4\. You experience frequent flow.

5\. You make room for living.

6\. Commitment is an honor.

7\. The people who matter notice.

8\. You fall asleep exhausted, fulfilled, and ready for tomorrow. _

_______

= Dating/Marriage/relationship advice

------
agentultra
IMHO, "your life's work," is the work you do... while you're alive. Sometimes
you are miserable. There's a group therapy session we all go to... it's the
bar. Get used to it.

------
dkokelley
_"Passion comes from the latin word 'pati,' which means 'to suffer.' Your
life's work is less about following a passion and more about your willingness
to suffer along the way."_

I found this to be an interesting way to think about things you are passionate
about.
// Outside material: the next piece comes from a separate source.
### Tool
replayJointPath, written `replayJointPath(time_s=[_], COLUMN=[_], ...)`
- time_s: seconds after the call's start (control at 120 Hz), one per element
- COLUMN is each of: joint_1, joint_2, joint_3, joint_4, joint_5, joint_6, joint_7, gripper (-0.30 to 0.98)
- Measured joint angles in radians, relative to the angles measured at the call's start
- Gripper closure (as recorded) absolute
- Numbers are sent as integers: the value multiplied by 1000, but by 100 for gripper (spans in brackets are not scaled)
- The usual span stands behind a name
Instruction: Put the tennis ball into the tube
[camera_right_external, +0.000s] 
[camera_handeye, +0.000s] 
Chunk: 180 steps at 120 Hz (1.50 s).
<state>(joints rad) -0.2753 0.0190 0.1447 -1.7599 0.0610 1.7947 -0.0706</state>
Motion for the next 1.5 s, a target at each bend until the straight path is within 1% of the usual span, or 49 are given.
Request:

Having a passion doesn't mean you enjoy every aspect of it. It means
that the painful moments are "worth it" because you value the reward above the
pain.

------
ergest
As good of a model that this is in explaining the experience of finding "your
life's work" it's useless in terms of how to get there. The best algorithm
would be "keep looking until you find it, unless you stumble upon it by
accident" Cal Newport has a slightly more actionable algorithm based on Self-
Determination Theory. He has a detailed post on it.
[http://calnewport.com/blog/2010/04/09/corrupted-callings-
the...](http://calnewport.com/blog/2010/04/09/corrupted-callings-the-subtle-
difference-between-finding-your-lifes-work-and-loving-your-life/)

------
zwieback
I think I can check off all the points in the article but still feel that I
have my job because I happened to be born into (and managed to stay in) an
almost absurdly privileged situation.

------
jimfl
One sign that you're lying to yourself: you're actualizing a vision.